Thursday, January 24, 2013

Ten Ways to Help Avoid "Culturefail" in Speculative Fiction

Be prepared to include all
kinds of people, places, and
cultures in your speculative fiction.

One of the panels I attended at Arisia 2013 was "Avoiding Culturefail."  This expert panel hoped to express to its listeners how to "win" when writing about another culture.  In other words, when writing about "the other" (which in some sense we do every single time we write), how can we avoid propagating negative tropes and stereotypes?  How can we ensure that our writing becomes part of the solution, rather than continuing the problem?

Here are some of the main ideas I gleaned from the panel.  I distilled them into ten points as a reference list when starting and then working through a new story.
  1. Commitment.  Commit to yourself to doing the best that you can when addressing cultural issues in your work.  You may not succeed in a "culturewin" but only a commitment to try will give a writer that opportunity.
  2. Know Thyself.  Ask, "Who am I?  Where am I coming from?  What is my perspective?  What are my biases?  How does the nature of privilege in my life influence my approach to that "other" I am writing about?"
  3. Research is the beginning.  The canonical phrase "do your research" still stands.  Intellectual knowledge of your subject, including cultures represented, is a necessity.  
  4. Community Contact.  Research is only the beginning.  After reading up on your topic, don't stop there.  Research is only the very first step.  Deep knowledge and understanding requires engagement with the culture in question.
  5. Be Thorough.  Research and community involvement need to be carried out on multiple levels.  Engage with more than one person of the culture you are writing about.  Use all the senses when doing research, i.e. looking at photos, listening to music, touching artifacts, and eating the cuisine.  Absorb stories, myth, and other literature.
  6. Subvert the Tropes.  When writing, subvert the common tropes, cliches, and negative stereotypes.  Tell an effective counter-narrative.  
  7. Be Uncomfortable.  Allow yourself to go to the uncomfortable places and "tell the harder truth."  Do not ignore issues of privilege, power, and oppression in your work.  Humble yourself.
  8. Conduct a Diversity Survey.  Conduct a diversity survey of your manuscript that includes the statistics of who and what is represented, and how.  Such numbers may surprise you, and may lead you to change aspects of your work.
  9. Get Feedback.  Ask for constructive criticism of your manuscript from people who are a part of the culture groups in question.  Be prepared to accept feedback that is emotional, since some issues are highly charged.  Be gracious to reviewers and consider their input carefully.
  10. Be Prepared to Make Changes.  Feedback and community engagement may lead you to reconsider your topic and/or how it is presented.  Be prepared to make major shifts in the work, if necessary.
I think of all the points here, I was most struck by my number seven, Be Uncomfortable.  I so often try to avoid discomfort, I think we all do.  As a writer, setting up tension and then resolving it is part of the process.  This point suggests to me that I shouldn't be over anxious to rush to a resolution, but instead I should abide in that space and allow the discomfort to remain a while.  There is clearly much to learn there.

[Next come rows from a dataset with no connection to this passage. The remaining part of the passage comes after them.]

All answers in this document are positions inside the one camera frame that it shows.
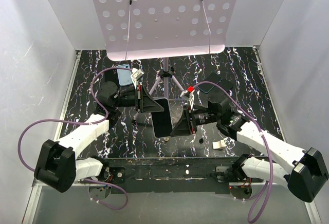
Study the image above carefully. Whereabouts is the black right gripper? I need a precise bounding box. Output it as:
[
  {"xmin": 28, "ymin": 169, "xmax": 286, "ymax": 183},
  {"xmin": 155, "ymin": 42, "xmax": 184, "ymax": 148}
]
[{"xmin": 170, "ymin": 105, "xmax": 220, "ymax": 137}]

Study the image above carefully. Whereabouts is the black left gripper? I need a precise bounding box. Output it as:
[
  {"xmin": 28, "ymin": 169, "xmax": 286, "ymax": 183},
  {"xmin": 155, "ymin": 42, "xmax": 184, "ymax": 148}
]
[{"xmin": 113, "ymin": 85, "xmax": 165, "ymax": 113}]

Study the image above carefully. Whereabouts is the black device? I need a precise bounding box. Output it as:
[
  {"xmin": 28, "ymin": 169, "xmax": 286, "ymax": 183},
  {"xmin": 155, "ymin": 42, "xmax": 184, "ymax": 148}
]
[{"xmin": 151, "ymin": 98, "xmax": 173, "ymax": 138}]

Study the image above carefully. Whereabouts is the light blue phone case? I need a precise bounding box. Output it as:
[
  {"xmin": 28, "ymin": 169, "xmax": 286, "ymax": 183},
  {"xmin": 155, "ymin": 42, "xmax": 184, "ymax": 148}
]
[{"xmin": 117, "ymin": 64, "xmax": 133, "ymax": 86}]

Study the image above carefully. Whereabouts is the black smartphone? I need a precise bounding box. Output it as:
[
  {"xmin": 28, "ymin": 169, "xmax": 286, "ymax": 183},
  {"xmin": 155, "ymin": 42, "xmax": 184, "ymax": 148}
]
[{"xmin": 198, "ymin": 72, "xmax": 222, "ymax": 94}]

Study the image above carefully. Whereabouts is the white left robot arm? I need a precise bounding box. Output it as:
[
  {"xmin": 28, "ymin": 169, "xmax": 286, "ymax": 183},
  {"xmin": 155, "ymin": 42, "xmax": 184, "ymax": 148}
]
[{"xmin": 34, "ymin": 81, "xmax": 164, "ymax": 193}]

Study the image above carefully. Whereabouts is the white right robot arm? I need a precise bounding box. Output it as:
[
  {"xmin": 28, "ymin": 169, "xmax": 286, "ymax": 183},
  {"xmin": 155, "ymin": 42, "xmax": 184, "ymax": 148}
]
[{"xmin": 170, "ymin": 87, "xmax": 328, "ymax": 202}]

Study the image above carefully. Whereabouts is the black phone beside blue case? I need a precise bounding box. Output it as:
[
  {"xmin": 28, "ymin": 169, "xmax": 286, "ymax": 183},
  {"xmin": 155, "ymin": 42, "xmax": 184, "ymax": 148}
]
[{"xmin": 104, "ymin": 69, "xmax": 119, "ymax": 84}]

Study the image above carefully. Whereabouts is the black phone case on table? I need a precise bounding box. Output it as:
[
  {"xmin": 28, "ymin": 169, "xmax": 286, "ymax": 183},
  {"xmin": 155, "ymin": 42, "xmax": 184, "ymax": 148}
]
[{"xmin": 217, "ymin": 79, "xmax": 233, "ymax": 92}]

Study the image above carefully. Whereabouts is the small white beige block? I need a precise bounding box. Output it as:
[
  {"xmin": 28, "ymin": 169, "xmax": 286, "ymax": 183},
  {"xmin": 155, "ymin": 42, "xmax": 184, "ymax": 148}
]
[{"xmin": 212, "ymin": 140, "xmax": 227, "ymax": 150}]

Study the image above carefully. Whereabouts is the white perforated music stand desk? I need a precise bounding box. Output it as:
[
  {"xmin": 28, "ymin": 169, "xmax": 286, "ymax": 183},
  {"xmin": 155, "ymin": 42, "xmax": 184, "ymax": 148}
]
[{"xmin": 93, "ymin": 0, "xmax": 236, "ymax": 61}]

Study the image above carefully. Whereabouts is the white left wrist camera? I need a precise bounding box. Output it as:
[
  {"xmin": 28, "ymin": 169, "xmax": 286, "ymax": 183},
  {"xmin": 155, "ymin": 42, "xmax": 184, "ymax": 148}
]
[{"xmin": 131, "ymin": 68, "xmax": 144, "ymax": 87}]

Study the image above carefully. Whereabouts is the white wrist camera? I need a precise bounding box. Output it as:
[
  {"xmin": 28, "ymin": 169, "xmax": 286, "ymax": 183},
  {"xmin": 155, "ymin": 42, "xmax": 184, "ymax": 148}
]
[
  {"xmin": 131, "ymin": 68, "xmax": 144, "ymax": 87},
  {"xmin": 180, "ymin": 86, "xmax": 195, "ymax": 109}
]

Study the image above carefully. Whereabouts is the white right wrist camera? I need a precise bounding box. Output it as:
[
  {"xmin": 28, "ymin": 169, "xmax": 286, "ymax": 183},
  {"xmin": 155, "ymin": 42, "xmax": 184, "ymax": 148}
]
[{"xmin": 180, "ymin": 86, "xmax": 195, "ymax": 109}]

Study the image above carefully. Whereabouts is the black metal base plate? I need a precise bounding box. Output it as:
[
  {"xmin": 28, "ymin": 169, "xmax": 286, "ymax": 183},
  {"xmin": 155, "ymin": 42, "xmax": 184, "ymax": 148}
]
[{"xmin": 102, "ymin": 157, "xmax": 264, "ymax": 195}]

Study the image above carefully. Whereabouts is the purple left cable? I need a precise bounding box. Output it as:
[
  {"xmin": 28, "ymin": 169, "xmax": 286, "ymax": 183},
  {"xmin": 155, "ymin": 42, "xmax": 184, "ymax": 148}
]
[{"xmin": 17, "ymin": 67, "xmax": 134, "ymax": 211}]

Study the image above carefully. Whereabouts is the purple cable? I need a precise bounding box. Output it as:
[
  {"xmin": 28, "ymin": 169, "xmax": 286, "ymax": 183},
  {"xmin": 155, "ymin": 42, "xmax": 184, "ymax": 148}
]
[
  {"xmin": 194, "ymin": 81, "xmax": 275, "ymax": 223},
  {"xmin": 17, "ymin": 67, "xmax": 134, "ymax": 211}
]

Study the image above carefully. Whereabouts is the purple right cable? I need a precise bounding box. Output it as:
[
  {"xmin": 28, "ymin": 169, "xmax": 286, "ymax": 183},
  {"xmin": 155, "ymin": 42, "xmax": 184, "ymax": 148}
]
[{"xmin": 194, "ymin": 81, "xmax": 275, "ymax": 223}]

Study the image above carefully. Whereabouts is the aluminium frame rail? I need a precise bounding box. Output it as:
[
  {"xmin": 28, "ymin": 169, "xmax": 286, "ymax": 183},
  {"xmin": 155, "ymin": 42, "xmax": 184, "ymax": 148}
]
[{"xmin": 22, "ymin": 50, "xmax": 82, "ymax": 223}]

Image Credit - Photoxpress.  Isolated pencils drawing.  Colored Pencils.

1 comment:

Gabriel said...

Very good tips! I personally like number 7 and feel that it is extremely useful. Being uncomfortable is a fundamental part of the process of writing about the truth. Even if the character is fictional, only with a truthful (and uncomfortable) probe into its mind and background, can we achieve authenticity.